ーーいろんな選択肢もあるし、ここから先も変わって行くかもしれないけど、今の全てを肯定するというのはすごいポジティブさがありますね。全ての出来事があって、今があるみたいな。

相沢:うんうん。今まででんぱ組.incのライブを1回しか見たことないって人もいっぱいいると思うけど、でも、そういう人がいなかったら今がないと思うんですよ。それくらい、人の関わり方ってすごいものだと思うんです。でんぱ組.incを作ってきたのは、1分1秒でもでんぱ組.incのことを考えてくれた人全員なので、ほんとに全ての人にありがとうって気持ちしかないんです。
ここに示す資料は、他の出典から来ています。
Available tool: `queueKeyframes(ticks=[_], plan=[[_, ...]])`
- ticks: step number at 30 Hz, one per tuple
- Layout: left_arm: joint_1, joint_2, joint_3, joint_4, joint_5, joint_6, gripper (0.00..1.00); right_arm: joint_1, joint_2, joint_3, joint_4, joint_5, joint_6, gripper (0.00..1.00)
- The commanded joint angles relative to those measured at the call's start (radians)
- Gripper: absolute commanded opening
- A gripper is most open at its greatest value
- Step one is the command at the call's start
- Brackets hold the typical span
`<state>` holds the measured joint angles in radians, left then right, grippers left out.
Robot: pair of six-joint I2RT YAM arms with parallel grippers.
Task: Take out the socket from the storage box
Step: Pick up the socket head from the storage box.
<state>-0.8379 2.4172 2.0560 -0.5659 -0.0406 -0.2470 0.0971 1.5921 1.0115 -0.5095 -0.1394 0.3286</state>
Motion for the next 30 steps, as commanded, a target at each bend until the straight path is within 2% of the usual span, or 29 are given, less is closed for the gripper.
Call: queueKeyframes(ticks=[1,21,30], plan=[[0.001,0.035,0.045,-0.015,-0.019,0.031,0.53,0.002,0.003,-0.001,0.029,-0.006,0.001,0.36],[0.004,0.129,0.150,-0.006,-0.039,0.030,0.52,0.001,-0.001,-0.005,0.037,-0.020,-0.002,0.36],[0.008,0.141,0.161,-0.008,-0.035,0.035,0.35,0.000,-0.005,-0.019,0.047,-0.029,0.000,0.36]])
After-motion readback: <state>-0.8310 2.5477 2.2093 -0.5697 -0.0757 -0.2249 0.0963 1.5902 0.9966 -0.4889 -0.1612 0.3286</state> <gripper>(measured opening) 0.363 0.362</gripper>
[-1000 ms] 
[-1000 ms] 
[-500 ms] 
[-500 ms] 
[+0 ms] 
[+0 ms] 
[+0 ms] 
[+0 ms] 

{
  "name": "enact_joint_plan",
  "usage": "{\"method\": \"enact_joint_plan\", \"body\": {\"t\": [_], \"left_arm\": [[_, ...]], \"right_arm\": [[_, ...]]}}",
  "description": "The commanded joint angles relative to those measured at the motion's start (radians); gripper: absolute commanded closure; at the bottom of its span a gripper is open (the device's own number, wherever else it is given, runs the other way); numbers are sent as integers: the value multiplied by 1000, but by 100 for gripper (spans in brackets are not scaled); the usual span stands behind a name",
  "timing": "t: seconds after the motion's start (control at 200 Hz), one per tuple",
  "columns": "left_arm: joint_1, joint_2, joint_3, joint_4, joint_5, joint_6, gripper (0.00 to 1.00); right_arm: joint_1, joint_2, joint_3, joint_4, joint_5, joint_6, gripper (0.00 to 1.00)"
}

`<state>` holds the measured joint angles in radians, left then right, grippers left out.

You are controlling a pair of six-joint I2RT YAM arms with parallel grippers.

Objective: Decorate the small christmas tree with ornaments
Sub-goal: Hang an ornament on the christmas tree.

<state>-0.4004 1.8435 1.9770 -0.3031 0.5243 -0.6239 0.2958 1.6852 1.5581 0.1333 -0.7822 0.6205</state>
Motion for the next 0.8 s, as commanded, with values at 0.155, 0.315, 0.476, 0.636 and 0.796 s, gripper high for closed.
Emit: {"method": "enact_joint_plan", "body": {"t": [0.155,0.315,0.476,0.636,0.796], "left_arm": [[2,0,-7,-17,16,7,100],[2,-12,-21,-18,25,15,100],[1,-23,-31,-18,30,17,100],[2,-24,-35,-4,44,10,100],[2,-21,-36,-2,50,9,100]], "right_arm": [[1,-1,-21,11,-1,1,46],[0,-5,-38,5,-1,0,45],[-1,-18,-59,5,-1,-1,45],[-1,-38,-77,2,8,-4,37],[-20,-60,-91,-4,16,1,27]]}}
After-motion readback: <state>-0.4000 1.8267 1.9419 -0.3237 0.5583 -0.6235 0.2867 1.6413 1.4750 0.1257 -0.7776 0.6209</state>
成瀬:今このインタビューを読んでくれてる君もだー! 世の中の全てにありがとうですよ。

(再びYGQが登場)

YGQ:もう1個言うと、このMVは「ギラメタスでんぱスターズ」の歌詞からつながってるんですよ。「ギラメタスでんぱスターズ」の1番の〈バタフライエフェクトの ミルフィーユで いま今 行けやしない パラレルワールド って意味ないし〉ってところなんですけど、バタフライエフェクトって些細なひとつひとつの積み重ねが大きな出来事につながるって言葉で、これまでの積み重ねで今でんぱ組.incができてるっていうMVでもあるんです。

ーー2人の話とつながりましたね。

相沢:お〜!

成瀬:うわーゾクゾクする。

感情を“歌”に引っ張り出された

相沢梨紗

ーーでは、他の新曲にも触れていきましょう。「世界が私の味方ならば…」は、Shiggy Jr.の原田茂幸さんが作詞作曲、釣 俊輔さんが編曲したキラキラしたピアノポップチューンです。

成瀬:これ、歌っててちょー気持ちいいです。

相沢:キュンとしますね。Shiggy Jr.のボーカルの池田智子さんが、でんぱ組.inc大好きで、噂によるとねむきゅん推しらしいんですよ。ハッピーな曲で、歌詞がいつもよりもナチュラルな感じなんです。私、歌詞を見ると、最初の武道館をやったあとに、帰って家でひとりでカップラーメンを食べてたのを思い出すんです(笑)。

ーー歌詞には、武道館もカップラーメンも1ミリも出てこないですが、なぜですかね?

相沢:すごいことができたけど、やっぱ家に帰るとカップラーメン食べてるっていう、ホッとしてじわっとした感じが歌詞の雰囲気と近いものを感じたのかもしれないです(笑)。

成瀬:私もあのとき、家に帰ってカップラーメン食べました(笑)。あと、この歌詞のリンクがすごくて、〈好きな漫画を大人買いしてみたり それなりに日々を楽しんでいるけど 気付いたらうつむいたり〉って、これ私かなって思いました(笑)。なので、この曲はキャラを作らずに素の感じで歌いました。

ーーそして、アルバムのラストチューン「絢爛マイユース」は、玉屋2060%さんの手によるシンセポップナンバーです。

成瀬:これは、卒業がテーマになってるんです。新しい道に向かう人たちに、ハッピーな未来をどうぞって明るく送り出す曲ですね。しんみりじゃなく、ハッピーって感じです。

相沢:もちろん、ねむの卒業とか頭ではわかってるけど、こんなにどストレートに歌詞で言われると改めて思い出します。でんぱ組.incは素直じゃない人が多いので、悲しいことを悲しいと言えない人たちだけど感情を歌で引っ張り出されるなって。

成瀬:ずっとアルバムも、“ハッピーでんぱ組!”って感じだけど、この曲の最後の6行で素の本音がそっと出てアルバムが閉まるってところもニクいですね。

ーー〈今まで過ごした全部が 私の宝〉で終わるわけですからね。

成瀬:もー、そんなストレートな言葉、涙を流すことしかできない。

相沢:卒業ソングとしてみなさんが歌うには少し難しい曲かもしれないけど、でんぱ組.incのファンなら大丈夫かもしれないし(笑)。みんなの大事なときの1曲になったらいいなと思いますね。